Parmi les taux les plus faibles, on trouve les activités suivantes :
les agents statutaires des industries électriques et gazières (code risque 40.1ZE), 0.17% ;
les caisses de congés payés du bâtiment et des travaux publics (en ce qui concerne les indemnités versées par ces organismes) (code risque 91.1AA), 0.55% ;
les caisses de congés payés dans les ports et dans certaines entreprises de manutention et de transports (en ce qui concerne les indemnités versées par ces organismes) (code risque 75.3CC), 0.55% ;
les organismes et auxiliaires financiers – Bourse de commerce (code risque 65.1AB), 0.75% ;
intermédiaires de commerce en produits agricoles et alimentaires et vente par correspondance sans manutention, ni livraison, ni stockage, ni conditionnement (code risque 51.1NB), 0.81% ;
assurances et auxiliaires d’assurances (code risque 66.0AB), 0.83% ;
activités de télécommunications, y compris les activités de télésurveillance (sans personnel d'intervention sur le site surveillé) (code risque 64.2BB), 0.84.% ;
médecine systématique et de dépistage (y compris les centres interentreprises de médecine du travail) (code risque 85.1CB), 0,87%.
Parmi des taux de cotisation moyens relatifs à certaines activités avec une sinistralité relativement conséquente :
toutes catégories de personnel de travail temporaire (74.5BD), 3.20% ;
les services d'aide sociale à domicile (auxiliaires de vie, aides ménagères…) (code risque 85.3AB), 3.78% ;
l’accueil, hébergement en établissement pour personnes âgées (maisons de retraite…) et pour personnes handicapées (enfants et adultes) (code respectif 85.3AC et 85.3AD), 3.78% ;
action sociale sous toutes ses formes (codes risque 853AB, 853AC, 853AD et 853AE), 3.78%.
1.3. La cotisation individuelle
Uniquement basée donc sur la sinistralité (cf. chapitre 2)
2. Impact de la sinistralité pour les taux mixte et individuel
La sinistralité de l’entreprise ou de l’établissement retentit sur la cotisation de l’entreprise en y intégrant les coûts moyens calculés pour chacun des neuf comités techniques nationaux, d’une part, des arrêts maladie (les incapacités temporaires) en fonction de leur durée et, d’autre part, en fonction des taux d’incapacité permanente.
Taux d’incapacités temporaires (IT) et permanentes (IP) en 2022
Exemple 1 : une salariée d’une société de la chimie se voit prescrire un arrêt de travail pour maladie professionnelle d’une durée totale de 135 jours.

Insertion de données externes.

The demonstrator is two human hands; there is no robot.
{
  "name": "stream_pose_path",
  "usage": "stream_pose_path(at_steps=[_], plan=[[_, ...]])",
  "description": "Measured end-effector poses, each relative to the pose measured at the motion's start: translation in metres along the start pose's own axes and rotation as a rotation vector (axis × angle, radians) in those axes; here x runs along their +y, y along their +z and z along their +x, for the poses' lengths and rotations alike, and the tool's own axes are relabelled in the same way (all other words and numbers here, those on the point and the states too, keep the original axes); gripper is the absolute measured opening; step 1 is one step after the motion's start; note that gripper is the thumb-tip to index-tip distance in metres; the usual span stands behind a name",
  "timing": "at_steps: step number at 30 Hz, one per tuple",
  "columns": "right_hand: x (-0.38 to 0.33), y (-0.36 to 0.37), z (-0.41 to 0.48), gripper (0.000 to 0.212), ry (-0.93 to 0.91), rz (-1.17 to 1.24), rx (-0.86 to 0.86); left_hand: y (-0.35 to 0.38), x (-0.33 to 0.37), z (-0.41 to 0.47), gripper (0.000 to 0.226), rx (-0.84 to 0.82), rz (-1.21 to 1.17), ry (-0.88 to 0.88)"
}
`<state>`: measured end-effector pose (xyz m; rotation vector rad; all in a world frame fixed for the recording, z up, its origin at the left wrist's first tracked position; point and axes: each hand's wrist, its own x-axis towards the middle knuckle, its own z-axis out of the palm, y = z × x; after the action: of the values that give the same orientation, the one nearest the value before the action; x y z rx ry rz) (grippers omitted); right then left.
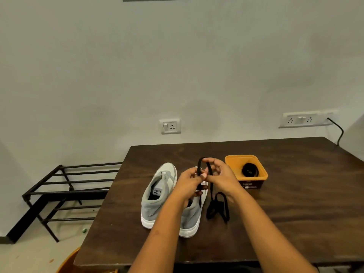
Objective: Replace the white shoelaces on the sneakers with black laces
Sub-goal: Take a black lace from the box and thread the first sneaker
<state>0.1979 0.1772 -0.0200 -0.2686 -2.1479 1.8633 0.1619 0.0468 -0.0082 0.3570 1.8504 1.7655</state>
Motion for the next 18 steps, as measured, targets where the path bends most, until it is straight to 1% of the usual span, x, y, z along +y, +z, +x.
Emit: stream_pose_path(at_steps=[3,4,6,8,10,11,12,13,14,15,16,17,18], plan=[[0.000,-0.005,0.001,0.054,-0.009,-0.013,-0.032,0.001,-0.002,0.009,0.016,0.070,0.021,0.027],[-0.001,-0.009,0.002,0.053,-0.010,-0.010,-0.020,-0.001,-0.002,0.013,0.018,0.127,0.009,0.040],[0.001,-0.020,0.004,0.052,-0.014,-0.066,0.046,-0.011,0.000,0.020,0.022,0.300,-0.022,0.070],[0.009,-0.036,0.008,0.052,0.030,-0.219,0.148,-0.024,0.003,0.026,0.029,0.463,-0.067,0.101],[0.019,-0.053,0.012,0.050,0.129,-0.389,0.227,-0.035,0.008,0.028,0.033,0.505,-0.120,0.133],[0.023,-0.059,0.013,0.050,0.189,-0.482,0.216,-0.036,0.010,0.028,0.032,0.487,-0.131,0.136],[0.024,-0.064,0.013,0.053,0.255,-0.583,0.151,-0.036,0.012,0.028,0.030,0.456,-0.128,0.133],[0.022,-0.066,0.012,0.060,0.315,-0.666,0.034,-0.034,0.013,0.029,0.027,0.429,-0.113,0.129],[0.017,-0.065,0.011,0.069,0.354,-0.694,-0.107,-0.030,0.014,0.031,0.025,0.409,-0.082,0.127],[0.010,-0.061,0.010,0.078,0.362,-0.654,-0.236,-0.026,0.014,0.033,0.024,0.388,-0.038,0.135],[0.000,-0.054,0.011,0.083,0.326,-0.558,-0.330,-0.021,0.014,0.035,0.024,0.365,0.012,0.154],[-0.008,-0.046,0.013,0.083,0.268,-0.417,-0.373,-0.016,0.014,0.039,0.023,0.339,0.068,0.175],[-0.016,-0.037,0.016,0.079,0.217,-0.256,-0.382,-0.012,0.015,0.042,0.020,0.313,0.140,0.200]])
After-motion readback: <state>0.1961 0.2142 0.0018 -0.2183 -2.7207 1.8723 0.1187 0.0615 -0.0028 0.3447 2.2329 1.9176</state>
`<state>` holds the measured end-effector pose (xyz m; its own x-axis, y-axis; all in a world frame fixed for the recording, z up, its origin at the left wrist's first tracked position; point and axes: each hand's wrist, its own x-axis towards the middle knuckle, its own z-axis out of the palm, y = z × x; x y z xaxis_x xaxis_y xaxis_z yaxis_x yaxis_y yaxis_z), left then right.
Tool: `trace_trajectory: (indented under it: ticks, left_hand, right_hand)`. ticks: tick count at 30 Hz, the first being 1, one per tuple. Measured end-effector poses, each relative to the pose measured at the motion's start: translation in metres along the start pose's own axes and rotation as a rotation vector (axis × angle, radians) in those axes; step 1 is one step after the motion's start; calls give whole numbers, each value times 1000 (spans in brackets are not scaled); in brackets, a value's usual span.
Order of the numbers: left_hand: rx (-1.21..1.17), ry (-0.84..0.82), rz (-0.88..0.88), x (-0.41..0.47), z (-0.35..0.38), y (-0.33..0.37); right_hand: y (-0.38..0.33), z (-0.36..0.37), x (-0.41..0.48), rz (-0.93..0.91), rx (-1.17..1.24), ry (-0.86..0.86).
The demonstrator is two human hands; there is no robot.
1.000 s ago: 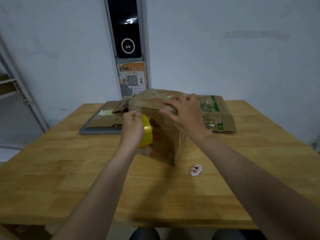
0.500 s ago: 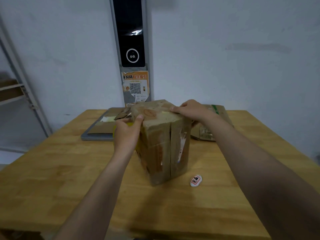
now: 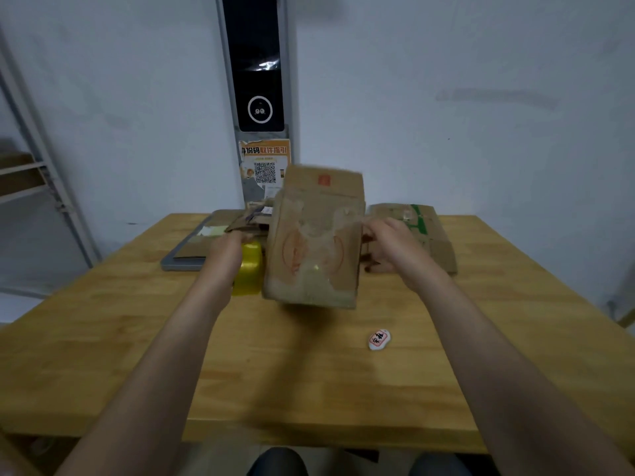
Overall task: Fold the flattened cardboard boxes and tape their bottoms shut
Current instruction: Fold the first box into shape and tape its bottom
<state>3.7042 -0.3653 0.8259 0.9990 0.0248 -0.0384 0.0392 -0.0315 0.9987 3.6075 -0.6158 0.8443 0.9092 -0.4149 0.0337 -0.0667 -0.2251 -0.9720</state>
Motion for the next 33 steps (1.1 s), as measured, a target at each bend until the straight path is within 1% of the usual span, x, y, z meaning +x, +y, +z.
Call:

La branche AT/MP de l’assurance maladie facturera alors, une seule fois, à son entreprise la somme de 11 973 €.
Exemple 2 : la même salariée de la chimie est consolidée et se voit attribuer un taux d’Incapacité Permanente de 67 % par la CPAM. La branche AT/MP de l’assurance maladie facturera alors à son entreprise la somme de 751 266 €.
Ces coûts moyens sont fournis par un arrêté en général publié en décembre de l’année n pour l’année n + 1. Ci-dessous ceux communiqués par l’arrêté du 26 décembre 2022 pour l’année 2023.
3. Les conséquences de ces coûts
Les entreprises peuvent essayer d’éviter de se voir imputer ces coûts, conseillées par des avocats ou des cabinets spécialisés, en faisant une procédure afin de se voir déclarer inopposable un accident du travail ou une maladie professionnelle.
Les entreprises peuvent demander l’inopposabilité pour le non-respect par la caisse des procédures (respect du contradictoire, communication des décisions, des pièces, etc…) ou bien sur le fond en contestant le caractère professionnel de l’accident du travail ou de la maladie professionnelle.
Ce contentieux est encore plus fréquent en cas de faute inexcusable (article L. 452-1 du Code de la Sécurité sociale) qui a pour effet, si elle est reconnue :
de doubler le montant du capital pour les taux d’incapacité permanente inférieurs à 10 %
de doubler le montant de la rente pour les taux d’incapacité permanente inférieurs à 50 %
de porter à son maximum la rente pour les taux supérieurs à 49 %.
et de mettre à la charge de l’entreprise, quel que soit le taux d’IP, l’indemnisation d’éventuels préjudices complémentaires.
[1] Addition de tous les accidents du travail et maladies professionnelles dans l’entreprise sur les 3 dernières années.